Nested filesets are used to control which files should be run against Complexian.

formatter

The results of Complexian can be printed in different formats. Output can optionally be sent to a file, if the toFile parameter is used. There are two formatters available. The plain formatter prints text output, and the xml formatter prints XML output. If no formatter is specified, output will formatted in the plain style and written to the Ant logger.

Attribute Description Required
type The type of formatter to use. Can be plain or xml. No; defaults to plain.
toFile The name of a file to write the output to. No.

Examples


<target name="complexian">
    <taskdef resource="complexiantask.properties" classpath="lib/complexian-0.14.1.jar"/>
    <complexian type="npath">
        <fileset dir="src" includes="**/*.java"/>
    </complexian>
</target>

Checks the NPath complexity of all methods in .java files under the src directory. A default threshold of 100 will be used, and output will be written to the default Ant logger. The build will not fail if a method exceeds the threshold.


<target name="complexian">
    <taskdef resource="complexiantask.properties" classpath="lib/complexian-0.14.1.jar"/>
    <complexian type="cyclomatic" failOnViolation="true" threshold="10">
        <fileset dir="src" includes="**/*.java"/>
        <formatter type="plain"/>
        <formatter type="xml" toFile="build/complexian-output.xml"/>
    </complexian>
</target>

Checks the Cyclomatic complexity of all methods in .java files under the src directory. A threshold of 10 will be used, and output will be written both in plain format to the default Ant logger, and in XML format to the file build/complexian-output.xml. The build will fail if a method exceeds the threshold.

Sample output

When you run Complexian against your code base, you get some output like the sample below.
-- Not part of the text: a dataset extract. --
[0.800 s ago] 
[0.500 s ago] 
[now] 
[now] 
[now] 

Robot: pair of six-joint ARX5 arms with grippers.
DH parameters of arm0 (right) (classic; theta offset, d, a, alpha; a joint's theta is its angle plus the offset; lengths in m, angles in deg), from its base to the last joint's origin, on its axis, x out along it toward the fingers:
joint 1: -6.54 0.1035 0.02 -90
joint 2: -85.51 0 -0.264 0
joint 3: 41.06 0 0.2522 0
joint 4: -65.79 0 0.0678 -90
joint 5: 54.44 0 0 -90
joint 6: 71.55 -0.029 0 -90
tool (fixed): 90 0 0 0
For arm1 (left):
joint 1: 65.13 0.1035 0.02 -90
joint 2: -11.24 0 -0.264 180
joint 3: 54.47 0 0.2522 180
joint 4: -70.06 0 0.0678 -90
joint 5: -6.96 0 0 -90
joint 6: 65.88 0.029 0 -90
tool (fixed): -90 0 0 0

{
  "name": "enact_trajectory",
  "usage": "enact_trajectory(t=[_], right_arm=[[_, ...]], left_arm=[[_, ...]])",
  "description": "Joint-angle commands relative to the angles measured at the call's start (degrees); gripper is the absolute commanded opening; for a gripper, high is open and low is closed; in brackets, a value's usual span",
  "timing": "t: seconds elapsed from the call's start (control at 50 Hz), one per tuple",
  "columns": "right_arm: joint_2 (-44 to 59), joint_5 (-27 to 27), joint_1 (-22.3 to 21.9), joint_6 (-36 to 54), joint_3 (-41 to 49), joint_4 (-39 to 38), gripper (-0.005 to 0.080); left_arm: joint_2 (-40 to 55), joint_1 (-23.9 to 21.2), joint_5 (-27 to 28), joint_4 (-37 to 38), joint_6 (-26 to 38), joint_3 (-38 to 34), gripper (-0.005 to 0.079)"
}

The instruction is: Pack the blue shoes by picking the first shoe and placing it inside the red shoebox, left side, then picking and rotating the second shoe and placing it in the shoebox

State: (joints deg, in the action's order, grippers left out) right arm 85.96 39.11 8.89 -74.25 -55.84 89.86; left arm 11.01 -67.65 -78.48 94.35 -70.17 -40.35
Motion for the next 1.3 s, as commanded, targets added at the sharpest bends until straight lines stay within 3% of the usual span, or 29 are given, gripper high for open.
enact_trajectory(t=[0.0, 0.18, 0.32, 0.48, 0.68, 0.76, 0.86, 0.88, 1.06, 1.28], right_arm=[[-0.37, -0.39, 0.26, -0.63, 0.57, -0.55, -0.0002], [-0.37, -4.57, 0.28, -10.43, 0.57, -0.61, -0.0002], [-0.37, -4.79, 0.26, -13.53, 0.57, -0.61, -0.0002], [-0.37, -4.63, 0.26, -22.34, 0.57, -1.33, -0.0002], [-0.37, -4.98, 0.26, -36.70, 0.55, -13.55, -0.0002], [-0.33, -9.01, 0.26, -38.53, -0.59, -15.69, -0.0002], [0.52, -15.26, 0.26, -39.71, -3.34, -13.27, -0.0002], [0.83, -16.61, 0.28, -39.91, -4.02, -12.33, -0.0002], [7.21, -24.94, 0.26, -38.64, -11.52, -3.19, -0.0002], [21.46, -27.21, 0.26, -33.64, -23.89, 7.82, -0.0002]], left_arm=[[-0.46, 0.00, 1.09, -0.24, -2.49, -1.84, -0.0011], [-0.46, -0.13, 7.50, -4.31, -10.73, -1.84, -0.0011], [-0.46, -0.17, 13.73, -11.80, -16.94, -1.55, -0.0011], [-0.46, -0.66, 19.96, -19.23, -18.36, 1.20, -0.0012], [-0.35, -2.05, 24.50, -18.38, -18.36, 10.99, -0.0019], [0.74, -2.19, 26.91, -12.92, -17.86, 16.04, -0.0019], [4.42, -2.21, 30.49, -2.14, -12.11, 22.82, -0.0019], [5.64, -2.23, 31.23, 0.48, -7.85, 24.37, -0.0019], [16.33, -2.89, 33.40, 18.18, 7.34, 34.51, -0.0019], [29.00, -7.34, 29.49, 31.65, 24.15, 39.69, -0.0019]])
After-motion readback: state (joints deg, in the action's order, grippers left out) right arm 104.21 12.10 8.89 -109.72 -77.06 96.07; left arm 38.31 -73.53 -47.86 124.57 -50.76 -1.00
This has been taken from a run against SiteMesh.

Any methods that exceed the complexity threshold are listed in order, with the biggest culprits coming last so that you can clearly see them after Complexian has finished running. A summary of the project is given at the end, telling you the total complexity of the system, and how much of that is attributable to the methods which violated your threshold.
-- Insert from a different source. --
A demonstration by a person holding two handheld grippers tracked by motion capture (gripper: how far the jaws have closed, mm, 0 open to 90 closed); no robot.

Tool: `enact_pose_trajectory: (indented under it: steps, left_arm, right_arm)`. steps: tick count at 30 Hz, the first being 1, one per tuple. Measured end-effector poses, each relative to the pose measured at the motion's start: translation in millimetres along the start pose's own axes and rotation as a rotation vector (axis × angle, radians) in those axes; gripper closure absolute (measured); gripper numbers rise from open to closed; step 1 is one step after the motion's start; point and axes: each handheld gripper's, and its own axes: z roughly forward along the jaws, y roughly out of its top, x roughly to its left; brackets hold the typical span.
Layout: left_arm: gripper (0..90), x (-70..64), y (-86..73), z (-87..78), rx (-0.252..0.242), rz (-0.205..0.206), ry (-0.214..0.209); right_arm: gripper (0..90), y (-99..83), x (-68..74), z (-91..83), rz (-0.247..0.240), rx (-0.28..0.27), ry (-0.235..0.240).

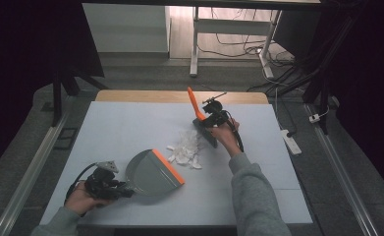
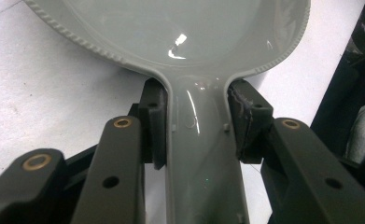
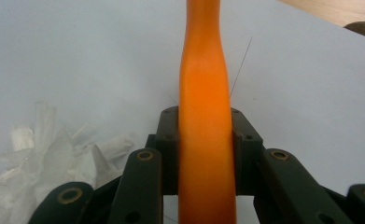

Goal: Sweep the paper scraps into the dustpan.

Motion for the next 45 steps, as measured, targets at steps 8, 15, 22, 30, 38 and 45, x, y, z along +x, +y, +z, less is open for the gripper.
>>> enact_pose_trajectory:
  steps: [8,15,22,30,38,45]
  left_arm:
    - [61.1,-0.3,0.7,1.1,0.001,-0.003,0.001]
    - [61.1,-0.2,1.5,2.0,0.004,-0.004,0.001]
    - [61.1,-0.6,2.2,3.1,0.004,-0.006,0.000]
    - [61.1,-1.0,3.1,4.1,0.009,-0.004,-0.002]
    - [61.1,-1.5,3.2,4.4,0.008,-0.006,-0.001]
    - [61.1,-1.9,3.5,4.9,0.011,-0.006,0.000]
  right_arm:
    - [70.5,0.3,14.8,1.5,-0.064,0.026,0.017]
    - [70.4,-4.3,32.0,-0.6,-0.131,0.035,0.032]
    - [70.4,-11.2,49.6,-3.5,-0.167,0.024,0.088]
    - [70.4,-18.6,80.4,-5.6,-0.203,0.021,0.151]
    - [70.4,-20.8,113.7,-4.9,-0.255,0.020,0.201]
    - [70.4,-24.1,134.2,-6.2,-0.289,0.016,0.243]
Complexity Analyser 0.14.1 - http://www.martyandrews.net/resources/complexian.html
Copyright (c) 2007 Cogent Consulting Pty. Ltd.  All rights reserved.
Complexian will be free for use until at least the first major release.

Method complexity of 530 found in /Users/marty/Products/sitemesh-2.3/src/java/com/opensymphony/module/sitemesh/taglib/page/ApplyDecoratorTag.java:142
Method complexity of 11456640 found in /Users/marty/Products/sitemesh-2.3/src/java/com/opensymphony/module/sitemesh/mapper/PathMapper.java:98
Method complexity of 29997703933 found in /Users/marty/Products/sitemesh-2.3/src/java/com/opensymphony/module/sitemesh/parser/FastPageParser.java:98

The maximum threshold for method complexity is 100.
Of the 599 methods in the system, 3 of them have exceeded the complexity threshold.
The total complexity of the system is:     30009162608.
These methods account for a complexity of: 30009161103.
These methods account for 99.99% of the total complexity of the system.
Processing time: 0.248sec

Can’t I do this with Checkstyle?

Checkstyle does have support for checking NPath complexity built in. Here’s a few reasons that you might prefer to use Complexian:

  1. Its significantly faster. Complexian can check the 1.2 million shared lines of code in JDK1.5 in under 15 seconds.
  2. Output is ordered so you see the “worst” offenders more obviously.
  3. You get summary of the total system, and how offensive the violations are in relation to it.
  4. Checkstyle has an overflow bug in it, so you don’t get the real story. (we’ve submitted a patch though, so this will go away eventually).

The most important reason for is that complexity is treated like a second class citizen when its bundled in with other checkstyle checks. Too many times have we seen either the specific check turned off, or checkstyle itself turned off because developers didn’t like some formatting rule.

Its important enough to us that we want that decision to be much more obvious, and treated with more consideration. If producing a tool that deals with the issue directly helps to highlight it, then we’re happy with the outcome.